**WHAT IS BEING ASKED**
Could you transcribe all of the data exactly and skip any pictures?

**SUPPLIED MATERIAL**
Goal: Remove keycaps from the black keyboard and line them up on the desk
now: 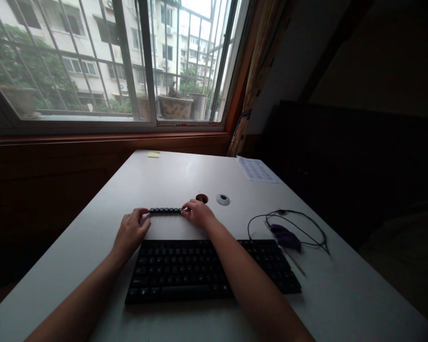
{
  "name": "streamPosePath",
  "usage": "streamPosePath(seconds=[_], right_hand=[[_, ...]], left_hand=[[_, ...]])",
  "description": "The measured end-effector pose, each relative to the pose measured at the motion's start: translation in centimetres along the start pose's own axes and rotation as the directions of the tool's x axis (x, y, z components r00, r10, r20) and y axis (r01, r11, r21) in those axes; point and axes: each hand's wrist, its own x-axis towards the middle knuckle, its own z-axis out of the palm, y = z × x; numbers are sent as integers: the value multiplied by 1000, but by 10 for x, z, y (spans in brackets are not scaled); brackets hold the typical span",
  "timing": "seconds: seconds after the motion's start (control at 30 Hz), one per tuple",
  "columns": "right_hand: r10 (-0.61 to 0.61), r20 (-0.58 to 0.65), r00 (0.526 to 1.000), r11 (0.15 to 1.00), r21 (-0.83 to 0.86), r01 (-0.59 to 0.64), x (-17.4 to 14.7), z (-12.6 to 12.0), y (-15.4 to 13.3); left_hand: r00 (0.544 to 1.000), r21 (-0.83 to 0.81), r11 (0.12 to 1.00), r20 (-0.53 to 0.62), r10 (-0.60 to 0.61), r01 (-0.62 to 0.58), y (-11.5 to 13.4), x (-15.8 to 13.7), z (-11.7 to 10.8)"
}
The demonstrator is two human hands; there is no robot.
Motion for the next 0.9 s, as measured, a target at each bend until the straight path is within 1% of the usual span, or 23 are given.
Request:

**PROBLEM SOLUTION**
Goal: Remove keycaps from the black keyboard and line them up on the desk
now: 
{
  "name": "streamPosePath",
  "usage": "streamPosePath(seconds=[_], right_hand=[[_, ...]], left_hand=[[_, ...]])",
  "description": "The measured end-effector pose, each relative to the pose measured at the motion's start: translation in centimetres along the start pose's own axes and rotation as the directions of the tool's x axis (x, y, z components r00, r10, r20) and y axis (r01, r11, r21) in those axes; point and axes: each hand's wrist, its own x-axis towards the middle knuckle, its own z-axis out of the palm, y = z × x; numbers are sent as integers: the value multiplied by 1000, but by 10 for x, z, y (spans in brackets are not scaled); brackets hold the typical span",
  "timing": "seconds: seconds after the motion's start (control at 30 Hz), one per tuple",
  "columns": "right_hand: r10 (-0.61 to 0.61), r20 (-0.58 to 0.65), r00 (0.526 to 1.000), r11 (0.15 to 1.00), r21 (-0.83 to 0.86), r01 (-0.59 to 0.64), x (-17.4 to 14.7), z (-12.6 to 12.0), y (-15.4 to 13.3); left_hand: r00 (0.544 to 1.000), r21 (-0.83 to 0.81), r11 (0.12 to 1.00), r20 (-0.53 to 0.62), r10 (-0.60 to 0.61), r01 (-0.62 to 0.58), y (-11.5 to 13.4), x (-15.8 to 13.7), z (-11.7 to 10.8)"
}
The demonstrator is two human hands; there is no robot.
Motion for the next 0.9 s, as measured, a target at each bend until the straight path is within 1% of the usual span, or 23 are given.
Request:

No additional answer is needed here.